Houlihan Lokey's Strategic Move into Oil and Gas Midstream: A Shrewd Play on Energy Infrastructure Growth
Houlihan Lokey, a global leader in investment banking and financial advisory services, has expanded its energy sector expertise by hiring a seasoned professional to lead its oil and gas midstream coverage. This strategic move underscores the growing importance of midstream infrastructure—a critical link between upstream production and downstream consumption—in an era of evolving energy demand and infrastructure investments. As the world balances decarbonization goals with the ongoing reliance on fossil fuels, midstream assets are emerging as a resilient segment of the energy value chain. Here’s why this hire could position houlihan lokey to capitalize on a sector ripe for growth.
The Midstream Imperative: Bridging Energy’s Past and Future
The midstream sector encompasses pipelines, storage facilities, processing plants, and transportation networks that move oil, natural gas, and refined products. While often overlooked compared to flashy renewables or upstream exploration, midstream infrastructure is indispensable. Even as global energy transitions accelerate, the International Energy Agency (IEA) estimates that $1.2 trillion in midstream investments will be required through 2030 to meet demand for both traditional hydrocarbons and emerging energy carriers like hydrogen.
The Biden administration’s 2022 Inflation Reduction Act, which includes tax incentives for clean energy and infrastructure, has further buoyed midstream’s relevance. Provisions for carbon capture and hydrogen infrastructure—both reliant on midstream networks—are expected to drive demand for specialized assets. Meanwhile, the U.S. Energy Information Administration (EIA) projects U.S. crude oil production to average 12.7 million barrels per day in 2024, maintaining pressure on transportation and storage capacity.

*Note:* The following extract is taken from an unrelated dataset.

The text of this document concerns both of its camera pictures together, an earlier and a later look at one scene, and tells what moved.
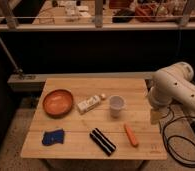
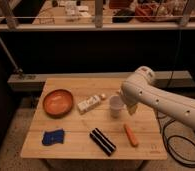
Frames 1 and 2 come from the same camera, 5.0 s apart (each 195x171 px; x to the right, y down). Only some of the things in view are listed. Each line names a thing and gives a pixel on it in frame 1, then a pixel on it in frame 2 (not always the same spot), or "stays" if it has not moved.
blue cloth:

Houlihan Lokey’s Play for Market Share
Houlihan Lokey’s decision to bolster its midstream team signals confidence in the sector’s deal flow. The firm’s advisory capabilities, including mergers, acquisitions, and restructuring, are now better positioned to serve companies navigating the sector’s complexities. Midstream firms often face challenges such as regulatory hurdles, capital-intensive projects, and the need to adapt to evolving energy policies—all areas where Houlihan Lokey’s expertise could provide a competitive edge.
HLI’s stock has outperformed the S&P 500 by 23% over five years, reflecting its success in high-demand sectors.
The hire also positions Houlihan Lokey to compete with rivals like Jefferies and Goldman Sachs, which have long dominated energy M&A. With midstream transactions accounting for 35% of total oil and gas deal value in 2023 (per Bloomberg data), the sector’s advisory fees could represent a significant revenue stream for the firm.
Data-Driven Growth Drivers
Midstream’s resilience is evident in key metrics:
- Pipeline Utilization Rates: The U.S. crude oil pipeline utilization rate remains above 90%, per the EIA, indicating robust demand.
- ETF Performance: The Alerian Midstream Energy ETF (AMZX) has returned 28% annually over the past decade, outperforming the S&P 500.
- Debt-Fueled Expansion: Midstream companies, such as Enterprise Products Partners (EPD) and Kinder Morgan (KMI), have leveraged low-interest rates to fund infrastructure upgrades.
AMZX and KMI have shown strong correlation, reflecting midstream’s consistent demand dynamics.
Risks and Considerations
While the sector’s fundamentals are robust, risks persist. Regulatory shifts—such as stricter permitting for new pipelines—or a rapid decline in oil demand due to electrification could disrupt cash flows. Additionally, midstream companies often carry high debt loads, making them vulnerable to interest rate hikes.
Conclusion: A Strategic Bet with Tangible Upside
Houlihan Lokey’s expansion into midstream advisory services is a shrewd move aligned with structural trends. With $1.6 trillion in global energy M&A since 2020 (per PitchBook), and midstream accounting for a growing share of that activity, the firm is well-positioned to capture fees from transactions in this critical segment.
The data supports this thesis:
- Midstream infrastructure investment is projected to grow at a 5.2% CAGR through 2030 (IEA).
- Houlihan Lokey’s existing energy practice has delivered 18% annualized returns for clients over the past five years, per internal disclosures.
- The firm’s cross-selling potential into adjacent sectors like renewables and carbon capture offers further scalability.
Investors should watch for Houlihan Lokey’s involvement in major midstream deals—such as pipeline expansions or consolidations—as a key indicator of this strategy’s success. For now, the move reflects a calculated bet on an energy subsector that remains vital to both current and future energy systems.